** Exercise aim **
The result should be an exact copy of the data, free of pictures.
=-=-=
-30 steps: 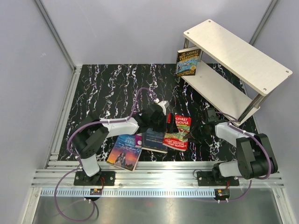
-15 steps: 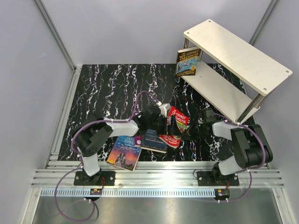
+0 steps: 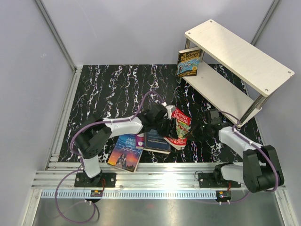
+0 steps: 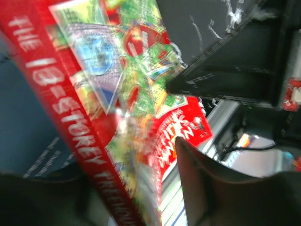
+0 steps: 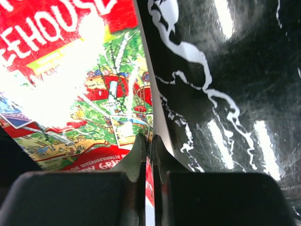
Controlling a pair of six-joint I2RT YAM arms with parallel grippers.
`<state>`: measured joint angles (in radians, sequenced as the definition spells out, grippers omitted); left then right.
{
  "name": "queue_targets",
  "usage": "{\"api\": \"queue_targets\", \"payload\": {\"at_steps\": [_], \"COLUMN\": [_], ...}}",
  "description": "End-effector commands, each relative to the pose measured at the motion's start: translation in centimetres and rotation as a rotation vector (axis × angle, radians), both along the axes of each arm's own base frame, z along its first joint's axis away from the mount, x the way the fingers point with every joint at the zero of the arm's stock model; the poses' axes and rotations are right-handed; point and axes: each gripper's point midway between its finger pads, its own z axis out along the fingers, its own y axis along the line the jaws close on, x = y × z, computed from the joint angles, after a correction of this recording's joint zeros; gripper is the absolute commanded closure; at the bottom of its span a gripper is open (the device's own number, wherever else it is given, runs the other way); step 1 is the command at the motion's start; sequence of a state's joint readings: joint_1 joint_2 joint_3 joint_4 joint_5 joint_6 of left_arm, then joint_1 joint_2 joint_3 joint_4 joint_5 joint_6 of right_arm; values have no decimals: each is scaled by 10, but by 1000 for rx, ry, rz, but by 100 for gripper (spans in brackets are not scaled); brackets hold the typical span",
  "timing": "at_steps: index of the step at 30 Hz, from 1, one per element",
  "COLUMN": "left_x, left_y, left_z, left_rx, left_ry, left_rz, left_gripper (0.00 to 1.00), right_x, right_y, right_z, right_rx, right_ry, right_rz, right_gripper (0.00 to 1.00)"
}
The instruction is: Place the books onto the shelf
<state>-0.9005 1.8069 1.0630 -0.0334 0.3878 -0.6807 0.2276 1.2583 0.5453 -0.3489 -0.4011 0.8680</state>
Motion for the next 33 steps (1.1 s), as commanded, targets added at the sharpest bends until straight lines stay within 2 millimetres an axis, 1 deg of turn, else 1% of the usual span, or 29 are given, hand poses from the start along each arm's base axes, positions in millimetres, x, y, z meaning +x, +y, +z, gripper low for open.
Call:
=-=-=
** Finished task **
-30 steps: 
-15 steps: 
+0 steps: 
+0 steps: 
+0 steps: 
Controlling a pair of six-joint I2RT YAM arms with parallel grippers.
`<state>`: measured joint angles (in radians, sequenced as the definition spells out, grippers omitted); left then right.
{
  "name": "queue_targets",
  "usage": "{\"api\": \"queue_targets\", \"payload\": {\"at_steps\": [_], \"COLUMN\": [_], ...}}",
  "description": "End-effector commands, each relative to the pose measured at the motion's start: translation in centimetres and rotation as a rotation vector (axis × angle, radians), both along the axes of each arm's own base frame, z along its first joint's axis away from the mount, x the way the fingers point with every joint at the zero of the arm's stock model; the poses' axes and rotations are right-handed; point and axes: each gripper's point midway between its finger pads, its own z axis out along the fingers, its own y axis along the line the jaws close on, x = y × z, computed from the joint angles, after a correction of this recording's joint zeros; gripper is the absolute commanded closure; at the bottom of its span a gripper is open (the device's own number, wherever else it is given, runs the other way); step 1 is the command at the motion's start; sequence of a state's joint readings: joint_1 joint_2 joint_3 joint_4 joint_5 joint_6 of left_arm, then joint_1 joint_2 joint_3 joint_4 joint_5 joint_6 of right_arm; values have no decimals: each is scaled by 10, but by 1000 for rx, ry, rz, but by 100 for gripper (spans in brackets are not scaled); brackets hold the typical span",
  "timing": "at_steps: index of the step at 30 Hz, from 1, one per element",
  "COLUMN": "left_x, left_y, left_z, left_rx, left_ry, left_rz, left_gripper (0.00 to 1.00), right_x, right_y, right_z, right_rx, right_ry, right_rz, right_gripper (0.00 to 1.00)"
}
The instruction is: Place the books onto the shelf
<state>-0.9005 1.8069 1.0630 -0.0334 0.3878 -0.6807 0.2276 1.2583 0.5453 -0.3489 -0.4011 0.8680</state>
Motion for the next 33 steps (1.1 s), as commanded, targets added at the sharpest bends until straight lines stay within 2 millimetres an axis, 1 deg of turn, else 1% of the usual span, or 29 are given, hand poses from the start along each arm's base axes, positions in millimetres, x, y, z meaning +x, +y, +z, gripper low for open.
Call:

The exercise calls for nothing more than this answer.